Coached 1984-2006 ... Winningest coach in Air Force history, leading Falcons to three conference championships. . . Led Air Force to 12 post-season berths and three-time conference Coach of the Year. . . Named National Coach of the Year in 1985, coaching 16 All-Americans, 127 All-Conference players and 11 Academic All-Americans.

Doug English, defensive tackle, Texas

Member of three bowl teams, including 1973 Cotton Bowl championship team. . . Two-time All-SWC selection. . . Member of two Southwest Conference championship teams (1972, 73). . . Averaged 10 tackles per game.

Bill Enyart, fullback, Oregon State

Named First Team All-America in 1968. . .Set school record with 1,304 rushing yards and 17 touchdowns in 1968. . .1968 Hula Bowl MVP and two-time First Team All-Conference selection (1967-68).

Marty Lyons, defensive tackle, Alabama

1978 consensus First Team All-America who led team to 1978 National Championship at Sugar Bowl. . .Helped team to four consecutive bowl wins and three conference championships. . .1978 SEC Defensive Player of the Year.

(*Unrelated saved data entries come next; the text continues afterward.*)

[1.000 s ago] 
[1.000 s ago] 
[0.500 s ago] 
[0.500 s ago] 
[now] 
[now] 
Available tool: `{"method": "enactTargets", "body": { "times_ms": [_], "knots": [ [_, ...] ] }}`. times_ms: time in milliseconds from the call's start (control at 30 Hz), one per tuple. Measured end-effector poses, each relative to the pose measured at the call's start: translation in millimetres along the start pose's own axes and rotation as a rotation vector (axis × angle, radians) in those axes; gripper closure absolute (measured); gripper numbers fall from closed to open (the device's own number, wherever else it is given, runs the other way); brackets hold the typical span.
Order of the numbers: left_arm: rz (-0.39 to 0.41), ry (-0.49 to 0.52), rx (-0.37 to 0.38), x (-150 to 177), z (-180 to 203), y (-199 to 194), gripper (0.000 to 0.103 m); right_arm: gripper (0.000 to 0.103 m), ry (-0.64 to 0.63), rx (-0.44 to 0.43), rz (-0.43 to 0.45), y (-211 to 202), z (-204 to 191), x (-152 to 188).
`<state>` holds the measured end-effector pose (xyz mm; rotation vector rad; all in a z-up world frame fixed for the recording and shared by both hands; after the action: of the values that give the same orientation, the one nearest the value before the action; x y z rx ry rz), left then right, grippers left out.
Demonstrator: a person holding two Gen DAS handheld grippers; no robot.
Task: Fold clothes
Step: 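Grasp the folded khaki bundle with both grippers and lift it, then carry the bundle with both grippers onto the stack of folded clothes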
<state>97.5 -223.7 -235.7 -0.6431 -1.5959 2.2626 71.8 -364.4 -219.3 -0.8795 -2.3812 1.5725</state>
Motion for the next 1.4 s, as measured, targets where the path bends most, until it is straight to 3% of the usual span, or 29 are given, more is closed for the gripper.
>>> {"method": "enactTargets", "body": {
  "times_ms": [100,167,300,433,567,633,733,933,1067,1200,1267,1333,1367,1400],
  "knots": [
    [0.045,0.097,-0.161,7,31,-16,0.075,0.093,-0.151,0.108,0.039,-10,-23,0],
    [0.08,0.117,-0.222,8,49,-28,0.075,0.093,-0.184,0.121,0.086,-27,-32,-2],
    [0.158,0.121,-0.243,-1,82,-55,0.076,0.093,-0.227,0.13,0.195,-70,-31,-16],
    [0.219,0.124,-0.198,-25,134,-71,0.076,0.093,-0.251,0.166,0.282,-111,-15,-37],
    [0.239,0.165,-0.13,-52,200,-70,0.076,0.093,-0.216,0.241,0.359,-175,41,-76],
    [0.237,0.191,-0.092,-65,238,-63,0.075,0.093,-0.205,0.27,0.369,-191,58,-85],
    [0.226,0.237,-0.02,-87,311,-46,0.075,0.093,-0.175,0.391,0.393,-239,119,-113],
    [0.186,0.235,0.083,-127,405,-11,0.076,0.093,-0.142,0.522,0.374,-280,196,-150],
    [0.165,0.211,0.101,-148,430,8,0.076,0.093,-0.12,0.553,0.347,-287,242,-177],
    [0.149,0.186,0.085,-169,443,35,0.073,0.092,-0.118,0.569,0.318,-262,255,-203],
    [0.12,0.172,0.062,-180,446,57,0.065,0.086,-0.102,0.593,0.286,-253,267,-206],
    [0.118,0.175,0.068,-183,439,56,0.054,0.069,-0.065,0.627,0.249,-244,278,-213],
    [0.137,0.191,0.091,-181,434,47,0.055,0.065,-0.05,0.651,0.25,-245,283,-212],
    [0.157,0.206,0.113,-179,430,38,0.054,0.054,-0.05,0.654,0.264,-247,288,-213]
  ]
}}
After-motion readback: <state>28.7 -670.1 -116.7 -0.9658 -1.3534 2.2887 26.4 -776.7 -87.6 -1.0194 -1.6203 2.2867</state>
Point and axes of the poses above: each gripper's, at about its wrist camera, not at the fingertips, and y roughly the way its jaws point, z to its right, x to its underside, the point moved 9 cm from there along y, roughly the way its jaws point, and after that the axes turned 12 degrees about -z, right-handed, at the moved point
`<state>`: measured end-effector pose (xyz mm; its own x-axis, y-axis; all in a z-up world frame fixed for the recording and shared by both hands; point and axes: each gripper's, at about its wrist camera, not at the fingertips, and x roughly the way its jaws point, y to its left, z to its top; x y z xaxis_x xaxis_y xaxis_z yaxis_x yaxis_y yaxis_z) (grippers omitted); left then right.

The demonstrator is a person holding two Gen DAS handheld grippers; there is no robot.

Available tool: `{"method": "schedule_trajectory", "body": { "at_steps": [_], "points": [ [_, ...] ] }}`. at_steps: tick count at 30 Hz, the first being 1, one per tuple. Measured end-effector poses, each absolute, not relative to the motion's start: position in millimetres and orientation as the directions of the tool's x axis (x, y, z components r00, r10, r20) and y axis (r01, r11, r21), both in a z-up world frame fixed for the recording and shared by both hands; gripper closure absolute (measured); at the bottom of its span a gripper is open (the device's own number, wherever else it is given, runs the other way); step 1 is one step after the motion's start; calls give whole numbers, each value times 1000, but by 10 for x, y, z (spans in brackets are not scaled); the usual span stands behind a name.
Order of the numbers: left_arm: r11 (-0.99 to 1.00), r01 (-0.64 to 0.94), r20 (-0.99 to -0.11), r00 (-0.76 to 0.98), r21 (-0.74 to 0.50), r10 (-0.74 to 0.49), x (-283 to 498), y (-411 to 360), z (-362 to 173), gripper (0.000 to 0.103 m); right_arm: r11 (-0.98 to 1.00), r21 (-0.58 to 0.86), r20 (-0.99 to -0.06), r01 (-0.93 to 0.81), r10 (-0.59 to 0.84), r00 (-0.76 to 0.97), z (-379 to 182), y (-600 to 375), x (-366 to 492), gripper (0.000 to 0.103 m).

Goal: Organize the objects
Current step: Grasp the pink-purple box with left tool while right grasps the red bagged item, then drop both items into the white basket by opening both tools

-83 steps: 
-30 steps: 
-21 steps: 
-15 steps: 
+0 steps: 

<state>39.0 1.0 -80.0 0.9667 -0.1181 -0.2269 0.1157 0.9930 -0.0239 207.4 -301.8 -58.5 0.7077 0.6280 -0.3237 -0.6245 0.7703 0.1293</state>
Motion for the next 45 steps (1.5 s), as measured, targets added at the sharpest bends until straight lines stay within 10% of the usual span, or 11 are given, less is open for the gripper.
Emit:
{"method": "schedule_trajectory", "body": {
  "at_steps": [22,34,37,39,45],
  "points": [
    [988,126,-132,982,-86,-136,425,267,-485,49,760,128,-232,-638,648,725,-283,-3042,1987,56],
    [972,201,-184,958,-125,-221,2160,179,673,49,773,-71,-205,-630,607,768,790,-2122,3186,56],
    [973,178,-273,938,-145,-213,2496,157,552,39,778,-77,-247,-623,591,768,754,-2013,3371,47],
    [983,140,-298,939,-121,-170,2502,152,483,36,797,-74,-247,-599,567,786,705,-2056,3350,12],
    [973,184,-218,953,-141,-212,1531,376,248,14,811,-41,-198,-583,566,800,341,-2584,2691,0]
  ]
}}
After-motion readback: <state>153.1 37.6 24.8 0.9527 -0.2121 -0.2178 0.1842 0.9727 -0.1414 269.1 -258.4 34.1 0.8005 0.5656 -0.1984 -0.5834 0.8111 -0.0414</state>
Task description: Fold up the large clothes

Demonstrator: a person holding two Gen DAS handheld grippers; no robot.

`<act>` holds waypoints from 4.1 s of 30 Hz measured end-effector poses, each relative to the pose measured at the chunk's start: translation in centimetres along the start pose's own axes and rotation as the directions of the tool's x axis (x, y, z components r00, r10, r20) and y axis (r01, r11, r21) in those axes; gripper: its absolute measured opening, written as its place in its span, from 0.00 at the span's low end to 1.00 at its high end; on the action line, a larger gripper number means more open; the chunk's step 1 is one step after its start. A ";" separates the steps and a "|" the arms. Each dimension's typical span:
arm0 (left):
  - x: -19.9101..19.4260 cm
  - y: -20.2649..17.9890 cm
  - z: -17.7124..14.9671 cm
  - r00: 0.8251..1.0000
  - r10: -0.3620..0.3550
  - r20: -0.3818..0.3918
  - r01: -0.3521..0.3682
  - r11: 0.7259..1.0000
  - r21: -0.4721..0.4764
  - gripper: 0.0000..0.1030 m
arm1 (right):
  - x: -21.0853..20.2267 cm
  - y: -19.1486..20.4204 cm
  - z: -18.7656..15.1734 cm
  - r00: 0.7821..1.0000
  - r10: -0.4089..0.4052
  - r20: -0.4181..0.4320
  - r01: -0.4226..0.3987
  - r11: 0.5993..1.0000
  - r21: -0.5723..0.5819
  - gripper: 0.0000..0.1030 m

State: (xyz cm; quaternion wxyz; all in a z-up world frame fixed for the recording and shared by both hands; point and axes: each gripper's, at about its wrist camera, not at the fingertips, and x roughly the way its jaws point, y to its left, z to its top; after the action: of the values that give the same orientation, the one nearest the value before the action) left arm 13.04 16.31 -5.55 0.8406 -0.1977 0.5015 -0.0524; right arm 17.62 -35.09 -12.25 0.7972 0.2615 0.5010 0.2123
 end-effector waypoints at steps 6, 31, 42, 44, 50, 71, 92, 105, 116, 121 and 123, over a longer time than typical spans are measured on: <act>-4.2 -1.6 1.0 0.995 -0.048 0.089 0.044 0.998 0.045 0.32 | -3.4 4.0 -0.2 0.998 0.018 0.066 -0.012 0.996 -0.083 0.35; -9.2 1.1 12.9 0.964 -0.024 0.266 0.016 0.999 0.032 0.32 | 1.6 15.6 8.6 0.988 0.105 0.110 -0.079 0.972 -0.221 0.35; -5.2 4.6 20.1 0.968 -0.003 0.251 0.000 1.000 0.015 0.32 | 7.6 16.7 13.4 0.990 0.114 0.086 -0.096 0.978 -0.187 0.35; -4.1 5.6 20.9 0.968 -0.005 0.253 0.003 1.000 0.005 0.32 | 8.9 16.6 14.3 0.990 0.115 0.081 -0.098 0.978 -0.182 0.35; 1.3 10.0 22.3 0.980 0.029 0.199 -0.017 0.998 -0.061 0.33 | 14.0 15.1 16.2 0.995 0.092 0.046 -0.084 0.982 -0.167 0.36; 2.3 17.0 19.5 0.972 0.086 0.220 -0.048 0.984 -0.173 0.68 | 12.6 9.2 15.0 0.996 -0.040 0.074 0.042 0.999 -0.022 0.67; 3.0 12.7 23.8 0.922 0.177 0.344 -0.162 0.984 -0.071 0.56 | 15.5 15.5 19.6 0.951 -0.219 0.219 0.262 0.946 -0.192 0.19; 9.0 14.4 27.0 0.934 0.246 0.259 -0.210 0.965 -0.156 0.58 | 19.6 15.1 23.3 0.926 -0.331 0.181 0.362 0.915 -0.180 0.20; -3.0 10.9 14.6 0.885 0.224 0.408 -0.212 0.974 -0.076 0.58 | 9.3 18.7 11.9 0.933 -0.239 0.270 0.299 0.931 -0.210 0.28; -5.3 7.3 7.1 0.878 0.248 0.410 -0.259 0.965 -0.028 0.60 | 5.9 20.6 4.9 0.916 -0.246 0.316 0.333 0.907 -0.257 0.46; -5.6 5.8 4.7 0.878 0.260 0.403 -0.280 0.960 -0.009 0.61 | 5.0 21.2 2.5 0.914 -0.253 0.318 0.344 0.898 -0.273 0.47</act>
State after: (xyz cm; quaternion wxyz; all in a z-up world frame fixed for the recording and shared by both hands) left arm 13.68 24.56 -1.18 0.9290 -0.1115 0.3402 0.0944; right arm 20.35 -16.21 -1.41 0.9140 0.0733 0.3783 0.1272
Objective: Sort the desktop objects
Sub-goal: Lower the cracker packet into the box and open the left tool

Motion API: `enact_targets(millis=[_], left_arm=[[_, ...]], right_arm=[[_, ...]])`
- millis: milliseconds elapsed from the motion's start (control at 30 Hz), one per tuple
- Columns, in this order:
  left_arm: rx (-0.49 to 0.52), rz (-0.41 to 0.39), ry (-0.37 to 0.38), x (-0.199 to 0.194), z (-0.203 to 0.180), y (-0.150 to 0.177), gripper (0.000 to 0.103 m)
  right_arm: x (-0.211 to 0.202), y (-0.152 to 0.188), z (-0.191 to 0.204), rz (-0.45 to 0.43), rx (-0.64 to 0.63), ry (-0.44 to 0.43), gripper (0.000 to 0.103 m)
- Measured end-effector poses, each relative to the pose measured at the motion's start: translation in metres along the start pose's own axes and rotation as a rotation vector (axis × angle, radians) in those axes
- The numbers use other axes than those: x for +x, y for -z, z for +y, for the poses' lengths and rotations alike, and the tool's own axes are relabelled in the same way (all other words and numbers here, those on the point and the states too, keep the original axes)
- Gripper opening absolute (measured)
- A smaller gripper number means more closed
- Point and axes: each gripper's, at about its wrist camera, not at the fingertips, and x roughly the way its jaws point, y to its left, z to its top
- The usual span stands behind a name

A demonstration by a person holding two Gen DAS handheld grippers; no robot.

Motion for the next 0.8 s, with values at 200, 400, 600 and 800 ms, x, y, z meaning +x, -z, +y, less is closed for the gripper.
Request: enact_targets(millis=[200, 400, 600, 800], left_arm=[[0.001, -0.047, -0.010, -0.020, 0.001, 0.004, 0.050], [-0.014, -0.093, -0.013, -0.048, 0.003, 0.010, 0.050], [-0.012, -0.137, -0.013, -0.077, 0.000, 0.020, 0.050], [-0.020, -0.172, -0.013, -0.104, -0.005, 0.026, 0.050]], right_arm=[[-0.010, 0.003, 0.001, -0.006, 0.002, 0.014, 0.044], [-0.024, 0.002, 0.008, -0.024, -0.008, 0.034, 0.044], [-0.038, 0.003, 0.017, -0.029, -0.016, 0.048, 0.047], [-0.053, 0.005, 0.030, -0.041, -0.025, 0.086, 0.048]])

Russell Maryland, defensive tackle, Miami

1990 unanimous First Team All-America selection and Outland Trophy winner. . .Led Miami to four consecutive bowl berths and national championships in 1987 and 1989. . .Registered 45-3-0 record during career.

Deion Sanders, cornerback, Florida State

Two-time unanimous First Team All-America in 1987 and 1988. . . 1988 Jim Thorpe Award winner. . . Returned four interceptions for touchdowns in career. . . Holds school records for most punt return yards in a season and in a career.

Jake Scott, defensive back, Georgia

Named consensus First Team All-America in 1968. . . 1968 SEC Most Valuable Player. . . Twice led the SEC in interceptions and still holds the SEC record with two interceptions returned for a touchdown in a single game.

Will Shields, offensive guard, Nebraska

1992 unanimous First Team All-America and 1992 Outland Trophy winner. . .Key to three Huskers’ NCAA rushing titles (1989, ’91, ’92). . .Led team to four bowl berths and back-to-back Big Eight titles in 1991 and 1992.

Sandy Stephens, quarterback, Minnesota

1961 consensus First Team All-America who led team to 1960 National Championship and back-to-back Rose Bowl berths. . . Nation’s first African-American All-America QB and 1961 Big Ten MVP. . . Fourth in 1961 Heisman voting.

Darryl Talley, linebacker, West Virginia

Named unanimous First Team All-America in 1982. . .Considered the most prolific tackler in school history holding the school’s record for career tackles (484). . .Member of the WVU Sports Hall of Fame.

Clendon Thomas, running back, Oklahoma

Led Sooners in scoring during two seasons (1956-1957) as part of 47-game winning streak ... Won two national titles under Bud Wilkinson ... in 1957 was named consensus All-American, finished ninth in Heisman Trophy balloting

Rob Waldrop, defensive lineman, Arizona

Two-time First Team All-America, garnering consensus honors in ’92 and unanimous laurels in ’93. . . Winner of Bednarik, Nagurski and Outland awards and Pac-10 Defensive Player of the Year (1993). . .Led Cats to three bowl berths.

Gene Washington, wide receiver, Michigan State

First Team All-America who led State to back-to-back national championship seasons (1965-66) and undefeated season in ‘66. . . Led MSU to consecutive Big Ten titles. . . Led team in receptions for three-straight seasons.